Resource leverage: The DRC's 2022 auction of oil and gas leases across 800,000 square kilometers was a calculated bluff rather than a genuine development plan; no new exploration had been authorized since 2008, and major oil companies declined to participate. By putting carbon-rich peatlands, rainforests, and gorilla habitats on the block six months before COP27, the DRC effectively priced what the world would lose without adequate climate finance, turning ecological assets into bargaining chips.


Multilateral coordination: The DRC amplified its leverage by building coalitions forming a "rainforest OPEC" with Brazil and Indonesia (holding 52% of remaining rainforests), coordinating with the 46-nation LDC Group, and working through REDD+ and the Coalition for Rainforest Nations.

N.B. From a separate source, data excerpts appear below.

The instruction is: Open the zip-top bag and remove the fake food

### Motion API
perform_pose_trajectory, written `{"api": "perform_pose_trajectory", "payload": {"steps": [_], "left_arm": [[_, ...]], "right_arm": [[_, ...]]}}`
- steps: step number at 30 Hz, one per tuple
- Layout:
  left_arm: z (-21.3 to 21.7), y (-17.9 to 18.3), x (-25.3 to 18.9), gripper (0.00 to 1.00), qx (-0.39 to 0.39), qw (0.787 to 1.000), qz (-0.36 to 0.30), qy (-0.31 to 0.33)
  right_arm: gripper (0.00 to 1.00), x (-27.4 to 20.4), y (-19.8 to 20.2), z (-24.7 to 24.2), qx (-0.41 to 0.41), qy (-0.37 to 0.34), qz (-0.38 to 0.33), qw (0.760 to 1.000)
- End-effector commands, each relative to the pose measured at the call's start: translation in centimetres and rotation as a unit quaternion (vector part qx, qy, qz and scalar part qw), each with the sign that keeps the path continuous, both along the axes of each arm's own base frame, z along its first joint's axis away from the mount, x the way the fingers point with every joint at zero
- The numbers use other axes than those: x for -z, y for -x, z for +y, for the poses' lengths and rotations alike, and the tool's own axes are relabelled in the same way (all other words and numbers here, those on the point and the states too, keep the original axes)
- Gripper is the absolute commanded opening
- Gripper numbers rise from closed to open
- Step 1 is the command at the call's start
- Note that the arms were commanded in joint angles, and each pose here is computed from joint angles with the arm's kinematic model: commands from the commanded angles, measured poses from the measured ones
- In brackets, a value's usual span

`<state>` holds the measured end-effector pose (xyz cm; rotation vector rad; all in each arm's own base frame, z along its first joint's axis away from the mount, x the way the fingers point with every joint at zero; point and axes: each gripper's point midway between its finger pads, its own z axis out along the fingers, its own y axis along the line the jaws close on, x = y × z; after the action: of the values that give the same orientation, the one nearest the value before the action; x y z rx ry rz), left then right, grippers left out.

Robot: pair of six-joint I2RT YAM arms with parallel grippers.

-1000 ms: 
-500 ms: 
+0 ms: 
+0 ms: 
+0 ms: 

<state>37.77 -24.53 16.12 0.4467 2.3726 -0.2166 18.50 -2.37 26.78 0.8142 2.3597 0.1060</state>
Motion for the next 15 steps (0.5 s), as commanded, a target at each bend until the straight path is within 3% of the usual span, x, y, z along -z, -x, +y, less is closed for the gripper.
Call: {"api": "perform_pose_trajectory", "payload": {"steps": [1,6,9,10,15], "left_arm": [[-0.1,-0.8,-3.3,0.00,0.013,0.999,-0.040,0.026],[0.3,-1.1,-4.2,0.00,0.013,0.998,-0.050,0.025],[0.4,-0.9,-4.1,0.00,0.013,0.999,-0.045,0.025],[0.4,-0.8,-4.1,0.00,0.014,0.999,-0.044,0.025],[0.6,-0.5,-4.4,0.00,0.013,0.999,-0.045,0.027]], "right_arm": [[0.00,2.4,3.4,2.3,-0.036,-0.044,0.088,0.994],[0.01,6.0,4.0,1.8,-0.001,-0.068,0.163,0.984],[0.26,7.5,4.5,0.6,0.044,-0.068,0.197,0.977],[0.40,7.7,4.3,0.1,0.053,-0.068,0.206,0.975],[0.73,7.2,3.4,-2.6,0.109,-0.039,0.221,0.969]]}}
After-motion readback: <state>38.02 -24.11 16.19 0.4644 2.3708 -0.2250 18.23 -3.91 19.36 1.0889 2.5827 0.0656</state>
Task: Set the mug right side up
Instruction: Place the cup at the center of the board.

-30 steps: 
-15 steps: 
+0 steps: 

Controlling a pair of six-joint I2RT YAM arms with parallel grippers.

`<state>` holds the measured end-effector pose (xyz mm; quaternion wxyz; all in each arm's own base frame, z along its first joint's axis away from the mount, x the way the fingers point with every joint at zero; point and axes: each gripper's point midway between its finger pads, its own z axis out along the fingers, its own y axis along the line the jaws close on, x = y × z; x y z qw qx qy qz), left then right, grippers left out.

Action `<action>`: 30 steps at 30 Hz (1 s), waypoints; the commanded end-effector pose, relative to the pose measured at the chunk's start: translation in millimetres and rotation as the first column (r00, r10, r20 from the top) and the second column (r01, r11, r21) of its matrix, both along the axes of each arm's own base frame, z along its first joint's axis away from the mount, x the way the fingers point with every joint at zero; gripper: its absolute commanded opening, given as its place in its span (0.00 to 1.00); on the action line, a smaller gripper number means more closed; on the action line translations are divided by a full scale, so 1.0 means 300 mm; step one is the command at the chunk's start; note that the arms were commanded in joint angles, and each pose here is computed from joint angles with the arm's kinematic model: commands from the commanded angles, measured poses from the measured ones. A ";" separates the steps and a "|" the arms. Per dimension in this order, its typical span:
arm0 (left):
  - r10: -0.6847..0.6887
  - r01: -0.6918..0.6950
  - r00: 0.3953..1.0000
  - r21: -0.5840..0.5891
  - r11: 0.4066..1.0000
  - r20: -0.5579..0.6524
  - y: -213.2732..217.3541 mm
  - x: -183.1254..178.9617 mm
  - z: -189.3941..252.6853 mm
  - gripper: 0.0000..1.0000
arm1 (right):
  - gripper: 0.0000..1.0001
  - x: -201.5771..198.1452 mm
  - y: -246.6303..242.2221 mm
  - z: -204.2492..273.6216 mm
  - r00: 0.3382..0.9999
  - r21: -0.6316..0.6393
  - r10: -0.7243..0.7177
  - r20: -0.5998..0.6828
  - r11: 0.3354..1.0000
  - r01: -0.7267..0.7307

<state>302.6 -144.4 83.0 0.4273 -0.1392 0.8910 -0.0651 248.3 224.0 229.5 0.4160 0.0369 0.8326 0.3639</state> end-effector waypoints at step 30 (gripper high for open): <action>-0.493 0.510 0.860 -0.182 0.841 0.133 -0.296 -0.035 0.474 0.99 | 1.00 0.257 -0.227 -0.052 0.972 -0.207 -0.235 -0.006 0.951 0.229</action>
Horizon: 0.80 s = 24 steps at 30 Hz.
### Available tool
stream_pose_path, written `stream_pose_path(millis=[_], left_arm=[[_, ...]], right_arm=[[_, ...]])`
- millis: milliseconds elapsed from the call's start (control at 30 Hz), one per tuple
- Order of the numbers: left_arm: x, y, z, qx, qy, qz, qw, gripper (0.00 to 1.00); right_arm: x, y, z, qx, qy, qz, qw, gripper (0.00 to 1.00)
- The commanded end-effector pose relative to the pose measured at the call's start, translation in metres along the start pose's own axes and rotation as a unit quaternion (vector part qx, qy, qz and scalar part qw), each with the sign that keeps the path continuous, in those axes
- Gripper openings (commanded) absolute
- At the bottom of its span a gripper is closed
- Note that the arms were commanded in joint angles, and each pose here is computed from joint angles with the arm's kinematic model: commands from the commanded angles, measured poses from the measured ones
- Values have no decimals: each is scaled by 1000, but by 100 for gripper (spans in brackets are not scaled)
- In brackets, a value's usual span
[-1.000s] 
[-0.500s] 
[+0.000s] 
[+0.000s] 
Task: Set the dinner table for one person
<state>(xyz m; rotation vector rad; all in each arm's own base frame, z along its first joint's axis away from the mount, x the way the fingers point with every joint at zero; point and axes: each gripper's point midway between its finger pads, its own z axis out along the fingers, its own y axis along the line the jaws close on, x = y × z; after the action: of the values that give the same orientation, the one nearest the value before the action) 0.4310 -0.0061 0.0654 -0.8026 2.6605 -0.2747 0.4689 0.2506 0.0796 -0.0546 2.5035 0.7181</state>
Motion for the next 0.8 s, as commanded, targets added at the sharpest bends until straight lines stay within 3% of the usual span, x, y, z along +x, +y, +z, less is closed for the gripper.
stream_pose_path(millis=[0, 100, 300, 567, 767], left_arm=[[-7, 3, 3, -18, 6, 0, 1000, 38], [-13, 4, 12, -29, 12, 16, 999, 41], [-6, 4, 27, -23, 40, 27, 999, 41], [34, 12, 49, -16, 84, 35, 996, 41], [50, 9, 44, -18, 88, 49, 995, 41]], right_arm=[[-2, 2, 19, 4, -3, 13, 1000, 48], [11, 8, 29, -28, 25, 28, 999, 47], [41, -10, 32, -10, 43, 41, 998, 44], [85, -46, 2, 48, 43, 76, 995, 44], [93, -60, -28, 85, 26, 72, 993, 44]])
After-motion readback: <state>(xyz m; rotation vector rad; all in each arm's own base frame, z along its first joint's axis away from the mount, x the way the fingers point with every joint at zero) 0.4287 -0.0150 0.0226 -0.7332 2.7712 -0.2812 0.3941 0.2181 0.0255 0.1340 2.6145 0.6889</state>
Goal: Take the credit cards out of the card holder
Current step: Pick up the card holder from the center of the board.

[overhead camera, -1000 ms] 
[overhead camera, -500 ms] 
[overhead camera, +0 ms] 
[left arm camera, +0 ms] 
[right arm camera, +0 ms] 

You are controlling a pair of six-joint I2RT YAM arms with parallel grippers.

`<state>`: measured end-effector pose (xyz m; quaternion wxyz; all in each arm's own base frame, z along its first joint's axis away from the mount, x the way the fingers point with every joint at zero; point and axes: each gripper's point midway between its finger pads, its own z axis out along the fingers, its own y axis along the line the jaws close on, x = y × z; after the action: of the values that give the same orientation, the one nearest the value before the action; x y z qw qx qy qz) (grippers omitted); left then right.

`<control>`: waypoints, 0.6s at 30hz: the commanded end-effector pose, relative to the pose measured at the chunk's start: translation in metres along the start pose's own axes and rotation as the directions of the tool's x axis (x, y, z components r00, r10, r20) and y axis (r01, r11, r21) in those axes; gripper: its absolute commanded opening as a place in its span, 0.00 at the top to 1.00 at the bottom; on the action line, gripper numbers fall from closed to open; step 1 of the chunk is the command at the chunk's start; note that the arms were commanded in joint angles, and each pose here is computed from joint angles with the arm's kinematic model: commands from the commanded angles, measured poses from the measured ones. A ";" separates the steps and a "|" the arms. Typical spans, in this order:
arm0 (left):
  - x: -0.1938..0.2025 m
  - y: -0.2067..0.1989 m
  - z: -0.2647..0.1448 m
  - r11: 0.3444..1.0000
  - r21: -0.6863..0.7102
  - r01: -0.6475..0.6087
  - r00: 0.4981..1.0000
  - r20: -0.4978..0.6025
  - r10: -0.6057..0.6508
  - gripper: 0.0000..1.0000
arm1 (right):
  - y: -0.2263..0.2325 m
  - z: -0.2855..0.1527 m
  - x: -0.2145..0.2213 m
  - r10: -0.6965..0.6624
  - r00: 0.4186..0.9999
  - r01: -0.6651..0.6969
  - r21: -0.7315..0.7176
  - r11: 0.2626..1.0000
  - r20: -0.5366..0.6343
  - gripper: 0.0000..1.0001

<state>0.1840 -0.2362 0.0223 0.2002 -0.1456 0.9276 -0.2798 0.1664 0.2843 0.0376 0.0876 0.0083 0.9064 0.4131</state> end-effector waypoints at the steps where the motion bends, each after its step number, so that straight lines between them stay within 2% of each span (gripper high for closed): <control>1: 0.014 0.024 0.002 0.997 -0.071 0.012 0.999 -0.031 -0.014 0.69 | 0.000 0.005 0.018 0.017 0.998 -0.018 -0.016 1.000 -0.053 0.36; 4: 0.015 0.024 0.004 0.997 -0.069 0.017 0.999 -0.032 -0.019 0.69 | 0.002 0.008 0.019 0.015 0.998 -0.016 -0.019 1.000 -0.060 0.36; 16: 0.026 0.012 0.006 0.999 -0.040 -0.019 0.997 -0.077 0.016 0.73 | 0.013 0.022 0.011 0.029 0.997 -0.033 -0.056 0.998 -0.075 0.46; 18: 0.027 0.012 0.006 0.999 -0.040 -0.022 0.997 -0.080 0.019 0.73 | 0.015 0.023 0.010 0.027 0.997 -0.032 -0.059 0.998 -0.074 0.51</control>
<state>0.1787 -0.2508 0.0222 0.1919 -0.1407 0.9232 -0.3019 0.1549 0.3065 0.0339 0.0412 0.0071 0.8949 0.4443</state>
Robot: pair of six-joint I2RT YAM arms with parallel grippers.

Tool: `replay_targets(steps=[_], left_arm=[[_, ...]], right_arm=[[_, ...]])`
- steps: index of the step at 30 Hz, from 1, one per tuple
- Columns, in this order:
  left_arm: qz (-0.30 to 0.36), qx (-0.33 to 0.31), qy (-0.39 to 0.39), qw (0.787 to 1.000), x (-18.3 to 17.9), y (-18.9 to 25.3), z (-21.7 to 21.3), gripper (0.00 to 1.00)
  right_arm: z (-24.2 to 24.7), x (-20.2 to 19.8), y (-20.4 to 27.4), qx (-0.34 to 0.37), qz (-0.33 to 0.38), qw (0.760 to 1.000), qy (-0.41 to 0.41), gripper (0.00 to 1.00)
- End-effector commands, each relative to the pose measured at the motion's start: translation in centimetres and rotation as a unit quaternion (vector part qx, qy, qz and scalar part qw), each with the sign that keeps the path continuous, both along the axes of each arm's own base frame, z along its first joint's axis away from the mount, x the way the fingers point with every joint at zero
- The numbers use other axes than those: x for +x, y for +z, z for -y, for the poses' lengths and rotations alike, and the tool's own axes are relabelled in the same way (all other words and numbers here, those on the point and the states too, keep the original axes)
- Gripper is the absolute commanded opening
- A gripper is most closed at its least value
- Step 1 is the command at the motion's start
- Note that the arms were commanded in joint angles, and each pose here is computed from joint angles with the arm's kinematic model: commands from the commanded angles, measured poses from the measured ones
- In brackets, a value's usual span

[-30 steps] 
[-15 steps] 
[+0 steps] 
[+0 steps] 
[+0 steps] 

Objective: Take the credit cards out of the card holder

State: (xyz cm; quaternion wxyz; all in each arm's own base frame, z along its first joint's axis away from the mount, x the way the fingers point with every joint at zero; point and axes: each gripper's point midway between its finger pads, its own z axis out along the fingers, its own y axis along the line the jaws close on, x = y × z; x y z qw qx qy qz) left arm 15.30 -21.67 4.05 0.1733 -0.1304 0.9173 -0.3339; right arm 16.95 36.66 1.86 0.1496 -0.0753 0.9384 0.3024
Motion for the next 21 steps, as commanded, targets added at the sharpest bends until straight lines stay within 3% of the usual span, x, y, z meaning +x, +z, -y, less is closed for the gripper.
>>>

At COP27, this multilateral approach paid off: Minister Bazaiba Masudi successfully enshrined REDD+ in the final implementation plan and secured developing countries’ rights to sell sovereign carbon credits, over US objections.


Loss and damage connection: The auction was timed to capitalize on growing momentum for a dedicated loss and damage fund after COP26. With the DRC ranking as the fifth smallest emitter yet twelfth most vulnerable country, it dramatized the core loss and damage argument that historical polluters owe financial support to nations bearing the brunt of a crisis they didn't create. COP27's landmark decision to establish the FRLD validated precisely this framing.


Ethical tensions: The strategy reflects a genuine climate justice logic: why should the poorest forgo development without compensation from those who industrialized freely? But it also instrumentalizes ecosystems and local communities as negotiating leverage, raises moral hazard concerns about normalizing threats of environmental destruction, and given the DRC elite's history of rent extraction in the hydrocarbon sector leaves open whether increased finance would actually reach vulnerable populations. The discomfort this provokes arguably exposes the inadequacy of current voluntary approaches to climate finance.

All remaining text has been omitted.